For every success, as shown by the recent Operation Imperial, an anti-trafficking police operation on a farm in Wales where it was alleged that men had been the victims of labour exploitation, there is a policy failure. For example, despite the disproportionately high numbers of trafficked Vietnamese children into the UK, as noted by the Inter-Departmental Ministerial Group’s 2012 report, the Government’s response to the lack of prosecutions for offences against this group falls somewhat short. The Government claims to “actively support and participate in international efforts to disrupt human trafficking networks that can lead to investigations and prosecutions overseas.
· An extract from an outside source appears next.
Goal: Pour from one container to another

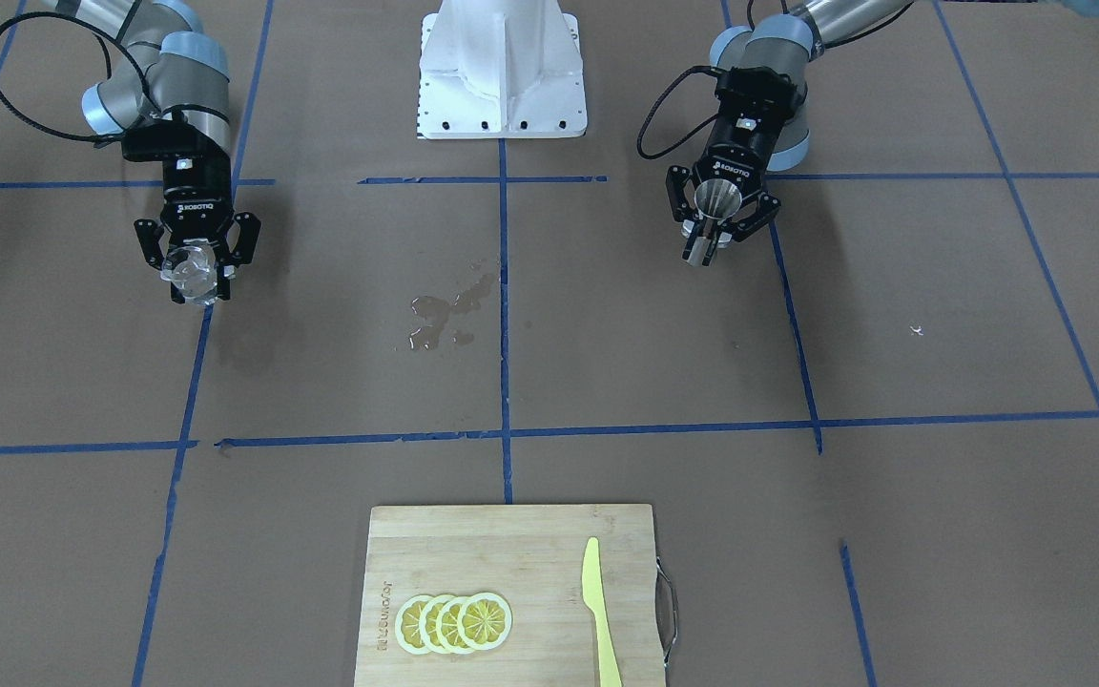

The UK will continue to monitor Vietnam [emphasis added]”. Nothing says robust approach like “monitoring”.
The focus should be targeted interventions in the UK to identify and inhibit the trafficking of Vietnamese children, including appropriate aftercare and in tandem with broader work with the Vietnamese authorities. This is particularly significant when one considers the fact that these victims are often subsequently criminalised on discovery.
This is not an experience limited to Vietnamese victims. A report by the Refugee Council and the Children’s Society published in September found that child victims of trafficking in the UK continue to be criminalised and subjected to prison or adult immigration detention, rather than more age and victim appropriate care mechanisms. There was an identified need to improve the UK’s response to address trafficked children who go missing from state custody, following discovery, and to support trafficked children “with an emphasis on child protection”. Though this was a short-term, small scale study, it made a number of recommendations including the necessity for increased training across public agencies at both local and national levels. Importantly, and in conjunction with other organisations working on trafficking in the UK, the report called for implementing existing guidance at a local level and, at a national level, improving “how government departments ensure their policies do not undermine each other” as well as multi-agency working.
These are the points which seem to be sorely lacking from the Home Secretary’s proposed Bill – consideration of the implementation of current policies, guidance and legislation on the ground and the impact this is having on trafficking in the UK. Churning out yet more legislation is redundant, apart from perhaps political gain. As long as problems with the identification and protection of victims continue, longer prison sentences for traffickers will have little impact. In the same way, the harmonisation of existing legislation means nothing if there is no consideration of how current laws are being used. Finally, a good consultation process, which embodies the principles of openness, transparency, accessibility, among others, is vital.